The total-criteria-checking step 162 includes verifying that all desired criteria, including any keyword-search criteria and usage-data-criteria has been entered and configured as desired. If all criteria has not been entered and configured as desired, then the criteria-selection step 152 is resumed. Otherwise, a file search is initiated in a searching step 164.

In the present specific embodiment, if usage-data criteria are entered first, then the searching step 164 initially performs a search for files based on usage data, which are subsequently sorted based on the degree to which the returned files match any entered keyword search criteria. Conversely, if keyword-search criteria are entered first, the searching step 164 initially performs a search for files that match the keyword search criteria. The resulting files are then sorted according to the degree with which they match the usage-data criteria. Exact details of the implementation of step 164 are application specific and may be changed or adjusted to meet the needs of a given application without departing from the scope of the present invention.

Subsequently, search results are displayed in a displaying step 166. The search results are ranked based on usage-data search criteria and/or a combination of usage-data and keyword search criteria. The ranked search results are then displayed via the display 16 of FIG. 1, such as indicated via the screen 130 of FIG. 3.

The keyword search criteria, which may include criteria specifying desired phrases, i.e., phrase-search criteria, may be replaced with another type of criteria, such as file-size criteria, without departing from the scope of the present invention. Furthermore, certain steps of the method 150 may be reordered, deleted, or interchanged with other steps without departing from the scope of the present invention. Furthermore, various steps of the method 150. For example, steps 154, 158 may be deleted, replaced, and/or incorporated into steps 156, 160.

Note that some of steps 150-164 may be automatically performed by the system 10 of FIG. 1. For example, the system 10 of FIG. 1 may automatically perform steps 156, 160, i.e., the system 10 may automatically determine and configure the usage-data criteria to be used in the search step 164 and/or the displaying step 166.

Although the embodiments of the present invention have been discussed with respect to file searches based on usage-data and keyword, other types of auxiliary file information may be used in file searches without departing from the scope of the present invention. For example, information indicating where the file was sent, what font appears in the file, whether the document has embedded objects, and so on, may be used.
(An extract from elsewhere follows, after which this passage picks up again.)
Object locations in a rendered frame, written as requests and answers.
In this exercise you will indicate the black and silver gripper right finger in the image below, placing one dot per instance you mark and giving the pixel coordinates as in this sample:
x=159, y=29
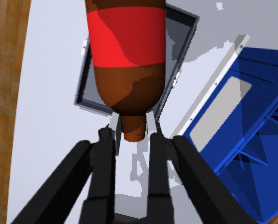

Although the invention is discussed primarily with respect to content maintained on a file server and selectively accessed via a client system, any suitable file storage medium, network topology, transmission protocols, sender-receiver devices and relationships, and other characteristics or properties of electronic devices, processes and transmission methods can be used. For example, the file server 14 may be implemented via the Internet and may represent plural file servers, data storage networks, and so on. In general, any network or communication arrangement can be suitable for use with embodiments of the invention. Also, any communication protocols or other features or characteristics of data transfer may be employed.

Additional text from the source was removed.